今日は同じオープンハウスの二日目に、何度も触れているご近所のチャールトン・ハウスCharlton Houseを訪ねたことを書きます。ここは入会地という記事で触れた囲い込みを行った領主のマナーハウスでした。
しかし、これはもともとマナーハウスとして建てられたものではありません。1607年から12年の間の5年を費やしてダーラム司教Dean of Durhamであったアダム・ニュートンが、ジェームズ一世の子供のヘンリー王子の養育のために建てたものです。そこで、この建物は「ジャコビアンのもっとも美しい建物the finest and best preserved Jacobean mansion in the London area」と言われるわけです。(ジャコブはジェームズのラテン語読み)
イーヴリンの言う眺めは現在ではチャールトン・ハウスの前面の斜面にはフラットが建ち並んでいますので、棟の間から垣間見ることになりますが、カナリーウォーフの摩天楼が林立するのが見えますから当時の光景は十分想像できます。

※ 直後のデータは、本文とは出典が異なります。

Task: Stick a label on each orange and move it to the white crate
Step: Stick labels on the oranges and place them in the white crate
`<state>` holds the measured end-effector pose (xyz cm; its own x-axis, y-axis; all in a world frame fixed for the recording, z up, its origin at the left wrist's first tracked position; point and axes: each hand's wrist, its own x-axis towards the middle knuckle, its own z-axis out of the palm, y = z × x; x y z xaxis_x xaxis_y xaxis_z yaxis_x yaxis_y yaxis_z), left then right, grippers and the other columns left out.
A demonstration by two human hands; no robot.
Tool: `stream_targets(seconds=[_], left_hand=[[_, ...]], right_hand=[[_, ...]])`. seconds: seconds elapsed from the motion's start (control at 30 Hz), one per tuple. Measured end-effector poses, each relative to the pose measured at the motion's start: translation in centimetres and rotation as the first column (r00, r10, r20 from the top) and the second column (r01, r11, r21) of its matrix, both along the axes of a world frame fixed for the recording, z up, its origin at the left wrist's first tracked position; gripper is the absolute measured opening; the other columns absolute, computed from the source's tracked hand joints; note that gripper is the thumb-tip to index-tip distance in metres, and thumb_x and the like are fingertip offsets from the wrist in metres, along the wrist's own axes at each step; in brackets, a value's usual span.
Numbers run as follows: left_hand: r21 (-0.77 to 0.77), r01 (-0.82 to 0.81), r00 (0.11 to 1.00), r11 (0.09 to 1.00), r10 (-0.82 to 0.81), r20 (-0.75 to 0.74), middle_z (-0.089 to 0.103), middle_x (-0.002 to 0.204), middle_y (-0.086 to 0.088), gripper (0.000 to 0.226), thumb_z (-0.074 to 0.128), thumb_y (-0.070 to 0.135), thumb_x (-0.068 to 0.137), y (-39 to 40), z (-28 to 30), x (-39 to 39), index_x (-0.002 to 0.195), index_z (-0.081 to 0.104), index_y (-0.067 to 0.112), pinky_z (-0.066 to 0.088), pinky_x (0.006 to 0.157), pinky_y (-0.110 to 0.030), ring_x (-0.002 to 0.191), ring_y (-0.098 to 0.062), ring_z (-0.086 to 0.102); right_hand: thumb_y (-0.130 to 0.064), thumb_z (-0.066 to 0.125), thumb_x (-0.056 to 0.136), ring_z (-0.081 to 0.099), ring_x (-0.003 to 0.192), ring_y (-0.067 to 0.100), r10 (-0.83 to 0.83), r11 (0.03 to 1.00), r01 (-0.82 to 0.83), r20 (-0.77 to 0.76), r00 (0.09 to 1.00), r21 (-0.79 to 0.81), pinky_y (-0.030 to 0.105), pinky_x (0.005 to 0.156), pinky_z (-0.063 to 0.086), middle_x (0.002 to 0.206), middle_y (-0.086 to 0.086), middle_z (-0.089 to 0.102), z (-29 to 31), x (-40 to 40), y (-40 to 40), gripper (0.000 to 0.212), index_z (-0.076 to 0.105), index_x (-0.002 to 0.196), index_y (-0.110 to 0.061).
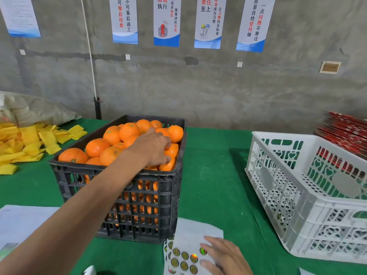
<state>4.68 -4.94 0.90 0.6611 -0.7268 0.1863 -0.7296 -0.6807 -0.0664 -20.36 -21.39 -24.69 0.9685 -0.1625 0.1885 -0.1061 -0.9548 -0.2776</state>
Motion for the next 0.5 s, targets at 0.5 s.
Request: stream_targets(seconds=[0.5], left_hand=[[-0.054, -0.035, 0.999, 0.998, 0.037, 0.030, 0.051, 0.132, -0.009, 0.057, 0.080, 0.027, 0.083, 0.4, -0.6, 1.2, 0.136, 0.059, 0.029, 0.040, 0.102, -0.041, 0.120, -0.031, 0.039]], right_hand=[[-0.061, 0.059, 0.089, 0.042, 0.115, -0.007, -0.174, 0.940, 0.155, 0.035, 0.984, 0.304, 0.031, 0.108, 0.033, 0.115, -0.032, 0.053, -0.8, 5.1, -3.3, 0.028, 0.075, 0.104, -0.043]])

その後には歴史上ただ一人の暗殺された首相として知られるスペンサー・パーシヴァルSpencer Percevalもこのハウスに住んでいます。彼はやはりチャールトン教会に葬られました。
そんなことがあってから、マリオン・ウィルソン家Maryon-Wilson familyが買い取り、1829年にチャールトン・ハウス前の入会地を囲い込んだという歴史につながっていき、現在のチャールトンパークの素晴らしい緑地が保全されることになります。イングランド南東部の趨勢よりも囲い込みが遅れたのは、領有が不安定で農業経営熱心ではない領主が多かったことが影響しているのかも知れません。
チャールトン・パークの素晴らしさは緑地だけではありません。緑地なら他にも素晴らしいところがいくらでもあるのが英国のよさですが、 Maryon Wilson ParkやMaryon Parkと呼ばれるところが山あり谷ありの森となっていて、日本の里山を思わせる公園です。一部は競技場になっていて、ザ・ヴァレイ・スタジアムThe Valley Stadiumがチャールトン・アスレティック・フットボール・クラブ(Charlton Athletic Football Club)の本拠地になっているので、ご存知の方も多いかも知れません。
この地域を昨日散策してテムズ河まで行ってしまいました。次回ご紹介したいと思います。